Spielfreude trotz trüber Nebelstimmung

von Michael Thoma

So richtig nach Spiel und Spaß sah es gar nicht aus, so trist lag die Nebelsuppe über dem Augsburger Stadtwald und der Hasenheide. Aber das sollte täuschen. Bereits wenige Minuten nachdem ich bei den Przewalskihengsten angekommen war, beendeten die fünf Racker ihre Schlafpause und spielten eine ganze Weile. Mit soviel Action hatte ich gar nicht gerechnet.

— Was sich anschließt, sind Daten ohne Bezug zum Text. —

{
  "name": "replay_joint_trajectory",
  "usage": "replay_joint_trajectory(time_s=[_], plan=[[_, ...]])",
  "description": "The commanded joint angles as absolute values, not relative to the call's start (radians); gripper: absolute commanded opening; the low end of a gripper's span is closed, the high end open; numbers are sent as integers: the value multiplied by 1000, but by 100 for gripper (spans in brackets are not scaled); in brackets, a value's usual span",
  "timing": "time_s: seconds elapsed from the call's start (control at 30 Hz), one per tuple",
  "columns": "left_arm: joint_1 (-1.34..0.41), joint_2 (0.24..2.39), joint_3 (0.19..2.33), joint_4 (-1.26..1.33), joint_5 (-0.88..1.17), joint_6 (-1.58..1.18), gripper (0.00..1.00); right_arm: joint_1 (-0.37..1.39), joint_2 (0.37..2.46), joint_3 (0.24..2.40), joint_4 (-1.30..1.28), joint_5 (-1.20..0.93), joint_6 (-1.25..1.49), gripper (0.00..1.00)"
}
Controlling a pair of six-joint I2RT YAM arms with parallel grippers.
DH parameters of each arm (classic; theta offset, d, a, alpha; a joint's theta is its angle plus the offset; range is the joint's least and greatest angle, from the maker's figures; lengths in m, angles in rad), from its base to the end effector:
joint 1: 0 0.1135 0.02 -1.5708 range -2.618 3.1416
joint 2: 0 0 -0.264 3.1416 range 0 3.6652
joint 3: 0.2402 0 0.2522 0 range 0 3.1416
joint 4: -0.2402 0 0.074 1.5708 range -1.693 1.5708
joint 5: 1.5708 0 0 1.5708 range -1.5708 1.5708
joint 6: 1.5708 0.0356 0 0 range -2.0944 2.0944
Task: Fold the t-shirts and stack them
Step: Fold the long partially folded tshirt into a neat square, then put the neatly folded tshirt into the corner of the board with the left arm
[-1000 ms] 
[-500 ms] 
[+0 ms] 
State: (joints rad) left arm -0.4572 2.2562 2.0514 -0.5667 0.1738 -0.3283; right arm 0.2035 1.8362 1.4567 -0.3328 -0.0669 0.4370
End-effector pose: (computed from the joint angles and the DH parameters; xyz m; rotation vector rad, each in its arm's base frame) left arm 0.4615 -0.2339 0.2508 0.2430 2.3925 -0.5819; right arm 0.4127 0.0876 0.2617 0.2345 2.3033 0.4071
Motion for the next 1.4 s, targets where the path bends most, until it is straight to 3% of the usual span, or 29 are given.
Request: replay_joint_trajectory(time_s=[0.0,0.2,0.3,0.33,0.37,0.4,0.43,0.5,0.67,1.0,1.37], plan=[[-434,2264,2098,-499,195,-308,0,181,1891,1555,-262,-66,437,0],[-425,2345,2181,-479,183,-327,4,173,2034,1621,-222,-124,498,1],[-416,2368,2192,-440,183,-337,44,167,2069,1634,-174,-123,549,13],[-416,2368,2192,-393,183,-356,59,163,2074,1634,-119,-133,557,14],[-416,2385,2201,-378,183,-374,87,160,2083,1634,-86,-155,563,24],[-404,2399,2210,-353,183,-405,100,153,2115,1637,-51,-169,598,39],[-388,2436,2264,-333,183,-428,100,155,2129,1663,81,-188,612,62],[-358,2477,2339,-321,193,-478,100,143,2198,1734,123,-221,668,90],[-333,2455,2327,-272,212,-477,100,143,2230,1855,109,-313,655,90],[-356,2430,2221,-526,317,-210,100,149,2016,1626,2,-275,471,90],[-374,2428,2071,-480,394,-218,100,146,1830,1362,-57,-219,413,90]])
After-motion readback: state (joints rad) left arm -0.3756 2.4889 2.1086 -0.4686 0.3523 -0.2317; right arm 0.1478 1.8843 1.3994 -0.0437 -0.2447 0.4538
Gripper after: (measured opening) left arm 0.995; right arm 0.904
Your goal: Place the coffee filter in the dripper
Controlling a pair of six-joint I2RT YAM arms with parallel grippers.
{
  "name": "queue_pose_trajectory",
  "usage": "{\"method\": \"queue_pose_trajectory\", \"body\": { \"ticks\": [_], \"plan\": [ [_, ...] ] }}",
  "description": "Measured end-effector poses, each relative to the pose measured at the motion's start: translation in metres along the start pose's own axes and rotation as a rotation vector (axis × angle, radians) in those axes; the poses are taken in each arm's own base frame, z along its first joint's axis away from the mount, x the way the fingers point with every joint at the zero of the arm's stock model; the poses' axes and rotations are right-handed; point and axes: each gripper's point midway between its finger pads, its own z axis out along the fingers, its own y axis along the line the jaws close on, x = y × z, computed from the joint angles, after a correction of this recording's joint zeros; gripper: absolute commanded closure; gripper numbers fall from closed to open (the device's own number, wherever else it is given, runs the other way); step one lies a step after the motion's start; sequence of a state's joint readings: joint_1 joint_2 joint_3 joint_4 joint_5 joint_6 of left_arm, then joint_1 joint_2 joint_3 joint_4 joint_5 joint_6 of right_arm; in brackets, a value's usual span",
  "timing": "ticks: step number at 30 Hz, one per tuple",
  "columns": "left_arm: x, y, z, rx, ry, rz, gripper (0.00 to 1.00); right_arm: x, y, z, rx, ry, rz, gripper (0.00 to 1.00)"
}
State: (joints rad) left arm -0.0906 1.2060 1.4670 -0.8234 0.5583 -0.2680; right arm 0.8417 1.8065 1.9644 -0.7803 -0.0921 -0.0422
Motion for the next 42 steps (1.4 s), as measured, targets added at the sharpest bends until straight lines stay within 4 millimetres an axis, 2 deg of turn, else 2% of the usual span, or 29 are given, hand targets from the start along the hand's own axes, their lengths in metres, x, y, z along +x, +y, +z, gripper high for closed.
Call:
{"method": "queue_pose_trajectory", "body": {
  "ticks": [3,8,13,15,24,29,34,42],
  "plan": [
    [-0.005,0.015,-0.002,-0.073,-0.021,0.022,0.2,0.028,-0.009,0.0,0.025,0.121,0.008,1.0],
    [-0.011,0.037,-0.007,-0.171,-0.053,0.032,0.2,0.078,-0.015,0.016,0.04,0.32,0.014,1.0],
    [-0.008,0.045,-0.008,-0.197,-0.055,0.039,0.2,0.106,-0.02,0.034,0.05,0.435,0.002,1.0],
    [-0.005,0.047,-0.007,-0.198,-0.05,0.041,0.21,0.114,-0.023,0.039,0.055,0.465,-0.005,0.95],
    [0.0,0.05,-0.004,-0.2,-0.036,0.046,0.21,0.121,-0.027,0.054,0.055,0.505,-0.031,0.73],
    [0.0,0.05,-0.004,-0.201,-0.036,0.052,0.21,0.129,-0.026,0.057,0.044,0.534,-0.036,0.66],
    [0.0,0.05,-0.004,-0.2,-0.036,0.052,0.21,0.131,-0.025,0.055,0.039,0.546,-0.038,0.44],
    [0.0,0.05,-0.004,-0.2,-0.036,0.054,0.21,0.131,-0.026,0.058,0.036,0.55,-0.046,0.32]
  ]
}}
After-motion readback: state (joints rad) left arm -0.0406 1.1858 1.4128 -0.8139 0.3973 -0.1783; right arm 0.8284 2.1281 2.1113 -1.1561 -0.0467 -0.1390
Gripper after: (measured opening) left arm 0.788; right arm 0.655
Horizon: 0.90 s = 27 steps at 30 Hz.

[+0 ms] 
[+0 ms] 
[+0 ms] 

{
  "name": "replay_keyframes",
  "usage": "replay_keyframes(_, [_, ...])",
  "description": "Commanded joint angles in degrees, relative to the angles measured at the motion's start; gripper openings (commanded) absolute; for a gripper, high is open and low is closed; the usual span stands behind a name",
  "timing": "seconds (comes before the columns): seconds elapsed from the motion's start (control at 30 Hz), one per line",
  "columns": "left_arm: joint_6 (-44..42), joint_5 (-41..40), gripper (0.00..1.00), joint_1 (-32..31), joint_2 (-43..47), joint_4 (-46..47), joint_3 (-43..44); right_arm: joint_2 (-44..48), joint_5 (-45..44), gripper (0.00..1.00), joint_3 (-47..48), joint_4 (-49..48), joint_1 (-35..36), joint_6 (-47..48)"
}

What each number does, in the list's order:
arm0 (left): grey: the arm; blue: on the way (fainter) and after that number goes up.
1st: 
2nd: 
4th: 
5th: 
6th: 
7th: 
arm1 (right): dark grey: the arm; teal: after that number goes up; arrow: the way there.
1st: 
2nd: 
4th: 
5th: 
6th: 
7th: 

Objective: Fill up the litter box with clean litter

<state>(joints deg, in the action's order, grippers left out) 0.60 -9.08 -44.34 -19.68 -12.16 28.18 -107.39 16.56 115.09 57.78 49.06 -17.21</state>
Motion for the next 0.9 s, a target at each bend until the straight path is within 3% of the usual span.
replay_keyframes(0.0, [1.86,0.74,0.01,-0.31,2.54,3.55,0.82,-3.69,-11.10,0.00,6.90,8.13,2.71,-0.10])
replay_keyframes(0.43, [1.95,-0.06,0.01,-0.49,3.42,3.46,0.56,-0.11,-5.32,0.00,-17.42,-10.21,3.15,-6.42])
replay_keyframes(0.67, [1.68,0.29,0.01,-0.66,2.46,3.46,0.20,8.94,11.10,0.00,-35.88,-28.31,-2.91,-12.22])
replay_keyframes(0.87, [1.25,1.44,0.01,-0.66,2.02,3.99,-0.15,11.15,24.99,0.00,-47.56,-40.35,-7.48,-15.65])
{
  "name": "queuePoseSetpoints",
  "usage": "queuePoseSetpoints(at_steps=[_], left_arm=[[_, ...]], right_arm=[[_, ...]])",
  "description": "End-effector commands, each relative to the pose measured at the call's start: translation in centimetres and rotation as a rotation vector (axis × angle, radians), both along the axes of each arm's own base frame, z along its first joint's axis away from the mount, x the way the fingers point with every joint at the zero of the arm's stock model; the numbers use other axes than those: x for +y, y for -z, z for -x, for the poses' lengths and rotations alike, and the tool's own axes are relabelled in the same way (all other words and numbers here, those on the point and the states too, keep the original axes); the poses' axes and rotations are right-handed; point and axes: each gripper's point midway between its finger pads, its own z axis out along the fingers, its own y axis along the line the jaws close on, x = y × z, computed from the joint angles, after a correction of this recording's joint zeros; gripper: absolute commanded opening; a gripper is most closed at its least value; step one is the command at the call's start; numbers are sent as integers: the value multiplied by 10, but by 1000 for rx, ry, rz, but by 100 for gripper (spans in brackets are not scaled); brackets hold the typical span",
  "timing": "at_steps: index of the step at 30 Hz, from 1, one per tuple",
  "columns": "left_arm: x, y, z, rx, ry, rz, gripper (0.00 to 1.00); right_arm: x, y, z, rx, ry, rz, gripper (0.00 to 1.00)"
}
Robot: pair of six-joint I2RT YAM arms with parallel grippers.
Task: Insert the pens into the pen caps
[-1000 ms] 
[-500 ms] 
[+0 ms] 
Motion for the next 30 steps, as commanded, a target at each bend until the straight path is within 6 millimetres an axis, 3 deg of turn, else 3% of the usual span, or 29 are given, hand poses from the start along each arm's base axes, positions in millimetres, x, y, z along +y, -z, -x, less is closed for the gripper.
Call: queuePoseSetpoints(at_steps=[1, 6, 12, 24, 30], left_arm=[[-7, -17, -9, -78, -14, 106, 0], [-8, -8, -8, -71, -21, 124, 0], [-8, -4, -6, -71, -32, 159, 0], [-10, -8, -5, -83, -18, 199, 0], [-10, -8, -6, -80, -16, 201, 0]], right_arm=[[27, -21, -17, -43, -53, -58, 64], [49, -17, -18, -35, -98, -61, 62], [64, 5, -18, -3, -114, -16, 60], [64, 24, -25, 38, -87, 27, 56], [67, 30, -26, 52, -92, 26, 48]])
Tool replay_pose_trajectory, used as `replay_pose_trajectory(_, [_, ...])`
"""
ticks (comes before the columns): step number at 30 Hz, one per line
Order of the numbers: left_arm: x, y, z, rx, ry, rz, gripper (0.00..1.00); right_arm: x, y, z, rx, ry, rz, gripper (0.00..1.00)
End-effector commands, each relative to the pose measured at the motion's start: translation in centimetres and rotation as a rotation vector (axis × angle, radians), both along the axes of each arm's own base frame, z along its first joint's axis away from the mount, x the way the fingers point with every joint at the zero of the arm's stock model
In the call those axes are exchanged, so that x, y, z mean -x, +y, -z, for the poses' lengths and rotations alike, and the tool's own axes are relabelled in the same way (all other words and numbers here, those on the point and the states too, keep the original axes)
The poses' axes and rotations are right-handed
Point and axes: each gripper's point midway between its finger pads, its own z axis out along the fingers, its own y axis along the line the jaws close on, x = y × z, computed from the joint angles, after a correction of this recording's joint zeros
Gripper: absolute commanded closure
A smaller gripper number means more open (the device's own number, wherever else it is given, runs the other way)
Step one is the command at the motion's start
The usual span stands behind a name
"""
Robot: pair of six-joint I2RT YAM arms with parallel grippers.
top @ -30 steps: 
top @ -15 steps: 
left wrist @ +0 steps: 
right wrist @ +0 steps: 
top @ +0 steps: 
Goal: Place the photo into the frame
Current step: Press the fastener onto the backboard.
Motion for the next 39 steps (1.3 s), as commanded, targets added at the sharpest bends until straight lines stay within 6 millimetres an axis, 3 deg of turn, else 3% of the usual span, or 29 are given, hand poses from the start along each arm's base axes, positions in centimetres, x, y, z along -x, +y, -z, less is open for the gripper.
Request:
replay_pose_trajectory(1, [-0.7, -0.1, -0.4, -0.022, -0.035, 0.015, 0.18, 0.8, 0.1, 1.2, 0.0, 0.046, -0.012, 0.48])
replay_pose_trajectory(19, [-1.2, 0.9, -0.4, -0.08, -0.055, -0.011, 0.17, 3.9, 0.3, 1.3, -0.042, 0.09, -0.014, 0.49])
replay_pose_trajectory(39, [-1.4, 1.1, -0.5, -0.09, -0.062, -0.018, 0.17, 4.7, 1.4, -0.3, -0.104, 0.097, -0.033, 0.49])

Natürlich kehrte irgendwann auch wieder Ruhe ein, sehr zu meiner Freude aber entschieden die Fünf sich dazu, die Ruhe ganz in meiner Nähe am Zaun zu geniessen. Unruhe kam erst wieder auf, als auf der anderen Seite des Geheges ein weißer Golf anhielt. Aufgeregt trabten die Pferde in diese Richtung. Ich kam ihnen außenherum nicht so schnell nach. Ich sah dann nur noch den Golf hastig abfahren und den Grund für das ganze Theater: Reichlich altes Brot, Semmeln, Brezen lagen im Gehege, was ich unter dem vorwurfsvollen Blick von Marlon wieder hinauswarf.

Beim Rotwild war die Lage ganz entspannt. Die Futterkrippe war noch gut gefüllt, der Hirsch lag einige Meter entfernt und so liess es sich seine Truppe schmecken.